Shall we start off with a sweeping generalisation? This is a blog after all.

Over the years it has been my impression that researchers care quite a lot about what happens next with their scientific discovery, whether it be identifying a genetic mutation or running a clinical trial.

The problem is, research funders don’t. They sort of do. But in reality they don’t. Because their funding and responsibility tends to stop at the point of diffusion and implementation.  And that arbitrary point at which they consider their involvement ends is marked by a number of clear outputs such as published papers in academic journals and citations.

There’s lots of talk about ‘bench to bedside’ research from funders, that’s for sure. But whether this is only in the ascendancy when it is necessary to sweeten themselves to politicians making spending decisions, is open to question. Fact is they are already behind the curve in talking about the ‘bedside’ – given how medicine is moving out of acute settings into communities and people’s homes.

Certainly, the public can be forgiven for concluding that too little thought is given to the suitability of a medicine or intervention in the context of their life coping with ill-health or disease. Perhaps that is why so few of us stick to our medicines when the doctor prescribes them. For whatever reason, the pills just don’t work for us.  Or they make us feel worse.  Or for some other reasons good or bad.

Why we should feel this way, was the subject of an excellent workshop I attended last week and hosted by the Academy of Medical Sciences and Faculty of Pharmaceutical Medicine entitled ‘Patient adherence to medicines’ (urgh to the use of that word ‘adherence!’).

My rough jottings from what people said during the day included, in no particular order: the debate about ‘adherence’ is always couched as if patients are to blame; things won’t change as long as the debate is dominated by the language of medicine and science rather than the language of people; a lot of the figures about the amount of money being wasted seem vastly inflated at best, and completely garbage at worst (experts say this, not me!); more medicines should be tested in ‘real-world’ settings and not just on Randomised Clinical Trials; engaging people properly about their medicines is the ‘blockbuster drug of the 21st Century;’ every medicines regime needs to be accompanied by practical help for patients (from the simple to the more complex) to support them to change their behaviours where necessary; there are rights and responsibilities that go with having medicines prescribed in a free health service; adherence should be replaced by ‘negotiated commitment;’ medicines development remains stubbornly resistant to patient-centred was.

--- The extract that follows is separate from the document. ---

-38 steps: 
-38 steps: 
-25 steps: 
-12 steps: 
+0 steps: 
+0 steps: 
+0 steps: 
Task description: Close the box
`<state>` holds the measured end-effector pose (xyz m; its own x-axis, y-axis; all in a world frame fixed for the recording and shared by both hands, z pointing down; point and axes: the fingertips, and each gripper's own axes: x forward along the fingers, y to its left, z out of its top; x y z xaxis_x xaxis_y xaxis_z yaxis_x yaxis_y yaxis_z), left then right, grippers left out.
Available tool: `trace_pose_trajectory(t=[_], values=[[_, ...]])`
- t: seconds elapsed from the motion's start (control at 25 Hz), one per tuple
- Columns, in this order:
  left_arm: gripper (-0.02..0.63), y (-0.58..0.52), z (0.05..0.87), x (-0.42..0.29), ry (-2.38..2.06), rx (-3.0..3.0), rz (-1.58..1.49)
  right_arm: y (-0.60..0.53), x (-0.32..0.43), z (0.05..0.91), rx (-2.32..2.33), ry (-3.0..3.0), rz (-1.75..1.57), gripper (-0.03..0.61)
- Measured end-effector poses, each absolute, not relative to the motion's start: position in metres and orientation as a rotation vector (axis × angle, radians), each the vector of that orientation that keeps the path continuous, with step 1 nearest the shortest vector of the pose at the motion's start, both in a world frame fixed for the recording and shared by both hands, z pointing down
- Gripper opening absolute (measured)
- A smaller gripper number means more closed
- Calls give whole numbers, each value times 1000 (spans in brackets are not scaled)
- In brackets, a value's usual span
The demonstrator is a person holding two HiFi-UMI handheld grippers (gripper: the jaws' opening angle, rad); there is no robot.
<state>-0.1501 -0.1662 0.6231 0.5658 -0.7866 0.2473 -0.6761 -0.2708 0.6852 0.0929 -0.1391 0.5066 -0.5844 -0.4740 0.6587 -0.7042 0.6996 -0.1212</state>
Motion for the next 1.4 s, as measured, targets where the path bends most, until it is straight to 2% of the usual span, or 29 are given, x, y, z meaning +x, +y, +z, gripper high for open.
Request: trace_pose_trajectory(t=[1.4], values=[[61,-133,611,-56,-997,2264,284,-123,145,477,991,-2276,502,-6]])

It’s difficult to emerge from an event like this not feeling that the whole system is broken and then reaching for a cold flannel or stiff drink. Perhaps both. But Academy reports (this one will be published in the New Year) do tend to spur the Government to do the right thing. So I am trying to be optimistic.  It is just that the debate has been around for twenty years or more and the vested interests in keeping things the same seem rather well embedded, slippers, pipe n’all.

Of course, echoes of this debate are heard in many other places across health and social care. Only this morning Lord Winston and David Tredennick MP were having a right old ‘ding dong’ on BBC Radio 4’s Today Programme about homeopathy. And they touched on the fact that the one thing that homeopathy might have over modern medicine is the time practitioners have to build relationships with their patients.

Developing – and in some cases rebuilding – this relationship patient by patient in conventional medicine will be important to future-proofing the current high levels of public confidence in research. It will take all the tools of the trade to be successful. So has to be thought of in terms of not just bench to bedside but to our front door, lounge and, preferably, our inside pocket where we can carry it with us.

A good example of this was published over the weekend and covered by the BBC: http://www.bbc.co.uk/news/health-30348499. This study showed how the use of text reminders helped many patients take their medicines and that such a service was appreciated by them. It’s also a good story about how social media can play an important role in helping to improve health and wellbeing in the future. If its perpetuators can be persuaded to show some humility and see it as part of rather than the whole solution.  Others like the CLAHRC NWL Medicines Passport, I have written about before.

On one level these sorts of issues seem complex and intractable, their solution multifaceted. On another they are more straightforward than we might think. But only if patients and the public are partners from the very beginning, from before the funder puts pen to cheque.